Ces concepts d’espace et spatialité, territoires et réseaux, territorialités et réticularités sont approfondis par de nombreux géographes. Notamment Frédéric Tesson de l’UPPA qui a publié : « De la spatialité des acteurs politiques locaux. Territorialités et Réticularités ; PUPPA ; 2017 . 177 pages de texte. J’en suis à la page … 54.
Et on ne nous dit peut-être pas tout! Suivez mon regard!

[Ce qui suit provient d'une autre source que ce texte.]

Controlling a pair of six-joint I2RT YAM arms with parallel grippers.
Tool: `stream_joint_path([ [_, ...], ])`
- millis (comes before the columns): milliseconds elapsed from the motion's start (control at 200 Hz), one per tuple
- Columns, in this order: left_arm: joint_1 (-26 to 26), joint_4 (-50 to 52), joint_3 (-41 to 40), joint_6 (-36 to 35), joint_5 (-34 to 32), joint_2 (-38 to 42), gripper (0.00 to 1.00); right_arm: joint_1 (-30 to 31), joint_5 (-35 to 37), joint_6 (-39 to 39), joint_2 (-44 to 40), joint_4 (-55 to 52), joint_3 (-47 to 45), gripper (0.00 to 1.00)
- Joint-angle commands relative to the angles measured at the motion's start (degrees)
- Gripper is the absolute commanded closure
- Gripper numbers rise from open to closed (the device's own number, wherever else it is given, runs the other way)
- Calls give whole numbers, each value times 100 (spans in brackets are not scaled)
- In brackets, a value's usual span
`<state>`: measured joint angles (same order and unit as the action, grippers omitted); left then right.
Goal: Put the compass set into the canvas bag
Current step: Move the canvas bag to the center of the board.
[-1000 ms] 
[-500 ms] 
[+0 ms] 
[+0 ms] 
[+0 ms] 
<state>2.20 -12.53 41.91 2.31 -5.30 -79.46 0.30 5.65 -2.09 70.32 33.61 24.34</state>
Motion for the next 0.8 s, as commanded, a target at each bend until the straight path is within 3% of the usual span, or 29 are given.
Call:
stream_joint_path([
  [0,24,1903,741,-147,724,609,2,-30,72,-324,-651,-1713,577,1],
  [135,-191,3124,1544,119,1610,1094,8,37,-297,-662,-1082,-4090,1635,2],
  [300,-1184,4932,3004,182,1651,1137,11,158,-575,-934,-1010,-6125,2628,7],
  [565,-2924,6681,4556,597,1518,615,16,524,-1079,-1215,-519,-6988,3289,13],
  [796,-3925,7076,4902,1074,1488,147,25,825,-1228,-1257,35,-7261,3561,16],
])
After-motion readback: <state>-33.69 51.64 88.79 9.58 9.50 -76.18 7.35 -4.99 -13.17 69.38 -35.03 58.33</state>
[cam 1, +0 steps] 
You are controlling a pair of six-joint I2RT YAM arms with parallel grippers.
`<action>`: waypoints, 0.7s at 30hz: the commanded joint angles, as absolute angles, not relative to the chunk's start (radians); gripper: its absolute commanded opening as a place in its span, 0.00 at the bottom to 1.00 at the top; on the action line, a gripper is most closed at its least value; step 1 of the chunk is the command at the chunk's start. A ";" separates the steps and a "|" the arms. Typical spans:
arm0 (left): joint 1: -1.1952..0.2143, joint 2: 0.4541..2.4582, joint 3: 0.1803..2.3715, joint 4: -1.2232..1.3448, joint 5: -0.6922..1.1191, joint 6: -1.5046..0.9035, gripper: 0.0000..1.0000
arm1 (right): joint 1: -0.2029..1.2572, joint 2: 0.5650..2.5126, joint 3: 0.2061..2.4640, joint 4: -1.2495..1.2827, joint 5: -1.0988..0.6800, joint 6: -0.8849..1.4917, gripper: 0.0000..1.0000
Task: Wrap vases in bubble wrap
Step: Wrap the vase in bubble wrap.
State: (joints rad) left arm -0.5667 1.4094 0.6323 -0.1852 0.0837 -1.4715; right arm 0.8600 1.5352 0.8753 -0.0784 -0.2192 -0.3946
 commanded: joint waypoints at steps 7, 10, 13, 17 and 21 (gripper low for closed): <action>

https://www.lemonde.fr/politique/article/2020/06/21/municipales-a-bordeaux-le-maire-nicolas-florian-assigne-en-refere-pour-avoir-sollicite-des-procurations_6043608_823448.html
Quel que soit le nouveau maire il le sera en quelque sorte par défaut, le second comme le premier tour se seront déroulés dans un contexte où la démocratie aura été minorée: contacts directs limités, réunions publiques rares et surtout confrontations réduites. Tout ce qui fait l’intérêt d’une campagne électorale a été évacué. Les candidats ne sont pas exempts de responsabilité dans cette mièvrerie. Bayrou sous-estime son adversaire, nouveau en politique, et il pense que son propre bilan parle de lui-même. Il n’y a donc pas sujet à discussion. Face à lui Jérôme Marbot, inconnu avant la campagne, qui, sous le conseil de son entourage a décidé de ne pas attaquer sur son bilan le maire sortant. Objectif assumé: ne pas le valoriser. Est-ce une bonne stratégie? Ca n’est pas sur. Le challenger a pour mission d’attaquer; de tout évidence c’est un challenge pour lui, mais un match n’est jamais joué…
Nous sommes donc dans un faux rythme comme on le dit dans le sport. Un faux rythme ça n’est jamais bon pour les supporters. Ca n’est pas favorable aux mobilisations et aux enthousiasmes. Si on ajoute à cela la menace du Covid19 qui malgré le déchaînement scandaleux des bobos du canal Saint Martin, est toujours là, on peut s’attendre à une faible participation. Dans ce cas une surprise est toujours possible et la légitimité du gagnant (par défaut) sera discutable.